» What you will do
Copy out the data below as written; omit any images.

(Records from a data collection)
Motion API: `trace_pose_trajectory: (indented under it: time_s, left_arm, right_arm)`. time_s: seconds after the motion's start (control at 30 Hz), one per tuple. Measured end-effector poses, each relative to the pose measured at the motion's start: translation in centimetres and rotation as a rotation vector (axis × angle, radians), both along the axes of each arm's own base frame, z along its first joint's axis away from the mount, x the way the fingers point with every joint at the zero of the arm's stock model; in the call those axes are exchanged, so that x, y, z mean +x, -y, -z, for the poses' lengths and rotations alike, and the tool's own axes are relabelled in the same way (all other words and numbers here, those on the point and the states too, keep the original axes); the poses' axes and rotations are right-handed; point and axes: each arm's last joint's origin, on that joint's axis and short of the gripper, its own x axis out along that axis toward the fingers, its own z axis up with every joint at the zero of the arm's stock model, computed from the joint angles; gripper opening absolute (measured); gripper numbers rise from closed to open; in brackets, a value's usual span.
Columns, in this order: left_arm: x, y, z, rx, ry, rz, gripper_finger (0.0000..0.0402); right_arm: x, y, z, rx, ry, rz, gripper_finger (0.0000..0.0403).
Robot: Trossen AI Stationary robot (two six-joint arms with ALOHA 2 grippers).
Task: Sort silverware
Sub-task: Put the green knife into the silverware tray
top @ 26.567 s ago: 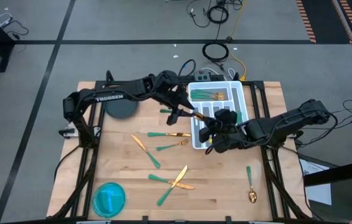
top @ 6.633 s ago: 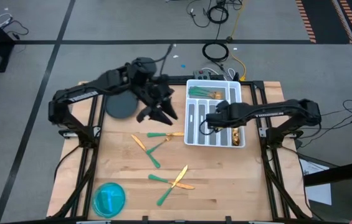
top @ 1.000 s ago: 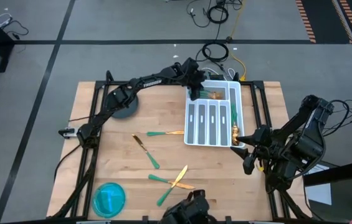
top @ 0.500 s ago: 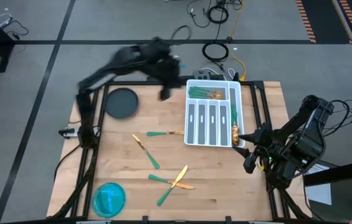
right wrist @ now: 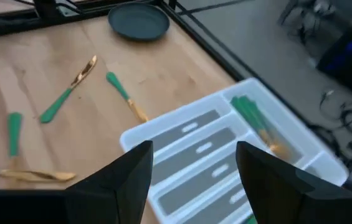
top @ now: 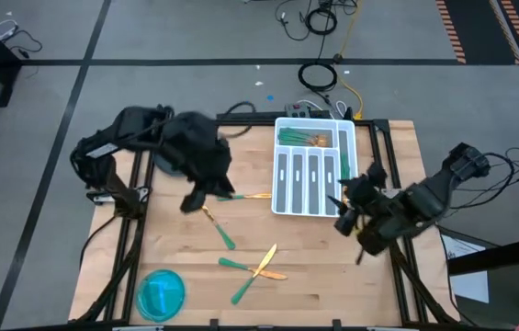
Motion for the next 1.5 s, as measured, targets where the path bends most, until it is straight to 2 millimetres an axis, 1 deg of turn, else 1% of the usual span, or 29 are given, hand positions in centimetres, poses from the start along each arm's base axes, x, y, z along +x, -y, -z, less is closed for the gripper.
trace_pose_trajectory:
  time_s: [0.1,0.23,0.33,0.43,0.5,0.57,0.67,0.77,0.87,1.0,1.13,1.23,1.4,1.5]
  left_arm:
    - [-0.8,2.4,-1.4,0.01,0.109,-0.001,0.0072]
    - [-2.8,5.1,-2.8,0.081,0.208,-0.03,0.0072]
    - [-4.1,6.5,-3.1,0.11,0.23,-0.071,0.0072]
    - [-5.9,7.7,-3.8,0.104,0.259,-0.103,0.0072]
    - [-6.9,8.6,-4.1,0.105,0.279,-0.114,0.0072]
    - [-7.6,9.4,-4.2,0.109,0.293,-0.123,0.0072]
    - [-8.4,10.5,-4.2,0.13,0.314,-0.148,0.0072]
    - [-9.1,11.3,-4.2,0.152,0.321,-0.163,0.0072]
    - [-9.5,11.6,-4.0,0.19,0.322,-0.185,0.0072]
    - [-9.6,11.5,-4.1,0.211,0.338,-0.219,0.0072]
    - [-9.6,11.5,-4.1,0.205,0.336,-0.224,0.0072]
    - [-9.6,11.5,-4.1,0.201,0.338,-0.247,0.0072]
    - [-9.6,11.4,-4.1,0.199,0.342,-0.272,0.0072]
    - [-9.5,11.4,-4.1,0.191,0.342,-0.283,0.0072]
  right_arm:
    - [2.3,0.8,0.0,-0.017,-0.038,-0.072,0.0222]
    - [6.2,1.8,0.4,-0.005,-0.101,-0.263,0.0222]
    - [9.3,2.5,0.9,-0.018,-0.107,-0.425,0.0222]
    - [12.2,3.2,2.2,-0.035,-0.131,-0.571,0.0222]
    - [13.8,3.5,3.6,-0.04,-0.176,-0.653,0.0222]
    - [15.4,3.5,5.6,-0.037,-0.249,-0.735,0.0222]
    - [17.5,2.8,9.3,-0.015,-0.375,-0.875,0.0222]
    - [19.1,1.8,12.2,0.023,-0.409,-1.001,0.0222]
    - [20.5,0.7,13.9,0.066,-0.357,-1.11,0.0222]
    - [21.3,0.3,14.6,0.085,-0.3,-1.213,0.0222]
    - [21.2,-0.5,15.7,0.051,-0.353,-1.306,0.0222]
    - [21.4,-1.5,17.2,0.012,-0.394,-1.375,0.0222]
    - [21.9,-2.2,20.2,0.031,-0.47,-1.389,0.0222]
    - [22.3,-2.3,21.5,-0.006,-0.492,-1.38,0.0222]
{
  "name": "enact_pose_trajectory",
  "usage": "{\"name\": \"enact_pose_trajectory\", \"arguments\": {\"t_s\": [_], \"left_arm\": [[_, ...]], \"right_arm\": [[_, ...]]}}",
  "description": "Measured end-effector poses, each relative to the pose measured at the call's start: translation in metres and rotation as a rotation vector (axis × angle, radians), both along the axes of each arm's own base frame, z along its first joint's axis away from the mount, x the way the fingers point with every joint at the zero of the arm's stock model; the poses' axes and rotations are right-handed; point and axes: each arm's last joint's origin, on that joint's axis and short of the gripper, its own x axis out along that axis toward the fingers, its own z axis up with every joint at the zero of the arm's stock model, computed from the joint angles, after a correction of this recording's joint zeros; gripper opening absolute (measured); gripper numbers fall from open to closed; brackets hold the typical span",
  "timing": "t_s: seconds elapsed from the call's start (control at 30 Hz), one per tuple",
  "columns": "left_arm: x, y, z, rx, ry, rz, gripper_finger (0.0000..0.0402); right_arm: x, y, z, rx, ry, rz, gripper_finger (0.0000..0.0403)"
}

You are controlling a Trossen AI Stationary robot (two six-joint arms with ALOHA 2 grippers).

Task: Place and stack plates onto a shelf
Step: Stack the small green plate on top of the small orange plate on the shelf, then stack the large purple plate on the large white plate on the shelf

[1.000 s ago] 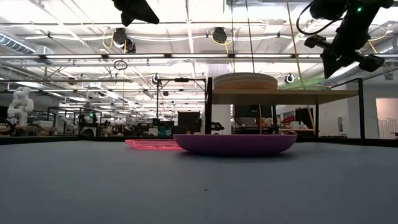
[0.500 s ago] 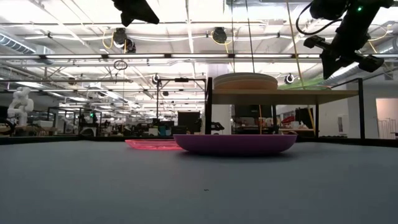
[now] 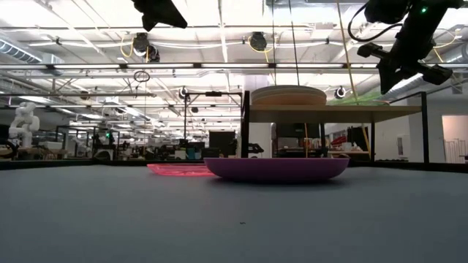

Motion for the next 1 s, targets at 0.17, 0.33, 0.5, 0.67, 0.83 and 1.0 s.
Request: {"name": "enact_pose_trajectory", "arguments": {"t_s": [0.17, 0.33, 0.5, 0.67, 0.83, 1.0], "left_arm": [[0.0, 0.0, 0.0, 0.0, 0.0, 0.0, 0.0001], [0.0, 0.0, 0.0, 0.0, 0.0, 0.0, 0.0001], [0.0, 0.0, 0.0, -0.01, -0.002, 0.007, 0.0001], [0.0001, 0.0, -0.0001, -0.016, -0.004, 0.011, 0.0001], [0.0, 0.0, -0.0001, -0.02, -0.004, 0.013, 0.0001], [-0.0003, -0.0001, -0.0005, -0.027, -0.001, 0.017, 0.0001]], "right_arm": [[0.0, 0.0, 0.0, 0.0, 0.0, 0.0, 0.0], [0.0001, 0.0, 0.0, 0.002, -0.002, 0.002, 0.0], [0.0005, 0.0003, -0.0003, 0.014, -0.01, 0.013, 0.0023], [0.0005, 0.0003, -0.0003, 0.013, -0.011, 0.012, 0.0073], [0.0016, -0.0004, 0.0008, 0.003, -0.028, 0.014, 0.0115], [0.0013, 0.0014, 0.0027, 0.013, -0.067, 0.047, 0.0139]]}}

» Result of the task
Motion API: `trace_pose_trajectory: (indented under it: time_s, left_arm, right_arm)`. time_s: seconds after the motion's start (control at 30 Hz), one per tuple. Measured end-effector poses, each relative to the pose measured at the motion's start: translation in centimetres and rotation as a rotation vector (axis × angle, radians), both along the axes of each arm's own base frame, z along its first joint's axis away from the mount, x the way the fingers point with every joint at the zero of the arm's stock model; in the call those axes are exchanged, so that x, y, z mean +x, -y, -z, for the poses' lengths and rotations alike, and the tool's own axes are relabelled in the same way (all other words and numbers here, those on the point and the states too, keep the original axes); the poses' axes and rotations are right-handed; point and axes: each arm's last joint's origin, on that joint's axis and short of the gripper, its own x axis out along that axis toward the fingers, its own z axis up with every joint at the zero of the arm's stock model, computed from the joint angles; gripper opening absolute (measured); gripper numbers rise from closed to open; in brackets, a value's usual span.
Columns, in this order: left_arm: x, y, z, rx, ry, rz, gripper_finger (0.0000..0.0402); right_arm: x, y, z, rx, ry, rz, gripper_finger (0.0000..0.0403).
Robot: Trossen AI Stationary robot (two six-joint arms with ALOHA 2 grippers).
Task: Sort silverware
Sub-task: Put the green knife into the silverware tray
top @ 26.567 s ago: 
top @ 6.633 s ago: 
top @ 1.000 s ago: 
top @ 0.500 s ago: 
right wrist @ now: 
top @ now: 
Motion for the next 1.5 s, as measured, targets where the path bends most, until it is straight to 2 millimetres an axis, 1 deg of turn, else 1% of the usual span, or 29 are given, hand positions in centimetres, poses from the start along each arm's base axes, x, y, z along +x, -y, -z, less is closed for the gripper.
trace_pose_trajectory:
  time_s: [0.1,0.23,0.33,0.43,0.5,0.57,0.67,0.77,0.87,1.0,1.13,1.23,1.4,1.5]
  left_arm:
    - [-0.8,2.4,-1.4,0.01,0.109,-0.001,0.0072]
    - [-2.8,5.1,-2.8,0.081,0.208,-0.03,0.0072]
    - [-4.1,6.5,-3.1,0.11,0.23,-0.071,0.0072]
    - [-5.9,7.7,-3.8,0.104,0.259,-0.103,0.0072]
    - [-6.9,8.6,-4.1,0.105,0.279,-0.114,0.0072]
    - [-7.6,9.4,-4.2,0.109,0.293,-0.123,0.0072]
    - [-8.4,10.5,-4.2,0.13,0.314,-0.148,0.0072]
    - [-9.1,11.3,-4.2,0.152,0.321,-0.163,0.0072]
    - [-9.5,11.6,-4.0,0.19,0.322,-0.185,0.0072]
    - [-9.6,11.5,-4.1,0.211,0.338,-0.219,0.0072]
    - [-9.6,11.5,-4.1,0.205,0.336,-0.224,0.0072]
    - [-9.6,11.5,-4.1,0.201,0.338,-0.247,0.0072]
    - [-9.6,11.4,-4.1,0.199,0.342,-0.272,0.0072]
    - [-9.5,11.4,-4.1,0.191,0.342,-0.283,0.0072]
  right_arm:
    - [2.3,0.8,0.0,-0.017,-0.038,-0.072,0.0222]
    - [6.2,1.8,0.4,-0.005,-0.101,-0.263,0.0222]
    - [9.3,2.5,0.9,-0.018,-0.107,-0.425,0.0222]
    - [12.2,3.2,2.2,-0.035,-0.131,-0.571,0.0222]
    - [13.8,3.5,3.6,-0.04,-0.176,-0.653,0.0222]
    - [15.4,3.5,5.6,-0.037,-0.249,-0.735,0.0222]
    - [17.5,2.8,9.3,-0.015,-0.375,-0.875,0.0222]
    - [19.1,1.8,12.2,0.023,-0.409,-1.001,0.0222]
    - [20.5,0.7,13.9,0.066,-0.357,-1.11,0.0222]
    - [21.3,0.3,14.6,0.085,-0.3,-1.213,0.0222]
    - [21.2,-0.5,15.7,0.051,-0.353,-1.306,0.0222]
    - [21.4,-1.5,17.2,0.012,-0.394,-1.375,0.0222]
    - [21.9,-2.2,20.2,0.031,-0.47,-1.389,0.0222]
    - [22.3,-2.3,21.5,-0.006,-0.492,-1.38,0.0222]
{
  "name": "enact_pose_trajectory",
  "usage": "{\"name\": \"enact_pose_trajectory\", \"arguments\": {\"t_s\": [_], \"left_arm\": [[_, ...]], \"right_arm\": [[_, ...]]}}",
  "description": "Measured end-effector poses, each relative to the pose measured at the call's start: translation in metres and rotation as a rotation vector (axis × angle, radians), both along the axes of each arm's own base frame, z along its first joint's axis away from the mount, x the way the fingers point with every joint at the zero of the arm's stock model; the poses' axes and rotations are right-handed; point and axes: each arm's last joint's origin, on that joint's axis and short of the gripper, its own x axis out along that axis toward the fingers, its own z axis up with every joint at the zero of the arm's stock model, computed from the joint angles, after a correction of this recording's joint zeros; gripper opening absolute (measured); gripper numbers fall from open to closed; brackets hold the typical span",
  "timing": "t_s: seconds elapsed from the call's start (control at 30 Hz), one per tuple",
  "columns": "left_arm: x, y, z, rx, ry, rz, gripper_finger (0.0000..0.0402); right_arm: x, y, z, rx, ry, rz, gripper_finger (0.0000..0.0403)"
}

You are controlling a Trossen AI Stationary robot (two six-joint arms with ALOHA 2 grippers).

Task: Place and stack plates onto a shelf
Step: Stack the small green plate on top of the small orange plate on the shelf, then stack the large purple plate on the large white plate on the shelf

[1.000 s ago] 
[0.500 s ago] 
[now] 

Motion for the next 1 s, targets at 0.17, 0.33, 0.5, 0.67, 0.83 and 1.0 s.
Request: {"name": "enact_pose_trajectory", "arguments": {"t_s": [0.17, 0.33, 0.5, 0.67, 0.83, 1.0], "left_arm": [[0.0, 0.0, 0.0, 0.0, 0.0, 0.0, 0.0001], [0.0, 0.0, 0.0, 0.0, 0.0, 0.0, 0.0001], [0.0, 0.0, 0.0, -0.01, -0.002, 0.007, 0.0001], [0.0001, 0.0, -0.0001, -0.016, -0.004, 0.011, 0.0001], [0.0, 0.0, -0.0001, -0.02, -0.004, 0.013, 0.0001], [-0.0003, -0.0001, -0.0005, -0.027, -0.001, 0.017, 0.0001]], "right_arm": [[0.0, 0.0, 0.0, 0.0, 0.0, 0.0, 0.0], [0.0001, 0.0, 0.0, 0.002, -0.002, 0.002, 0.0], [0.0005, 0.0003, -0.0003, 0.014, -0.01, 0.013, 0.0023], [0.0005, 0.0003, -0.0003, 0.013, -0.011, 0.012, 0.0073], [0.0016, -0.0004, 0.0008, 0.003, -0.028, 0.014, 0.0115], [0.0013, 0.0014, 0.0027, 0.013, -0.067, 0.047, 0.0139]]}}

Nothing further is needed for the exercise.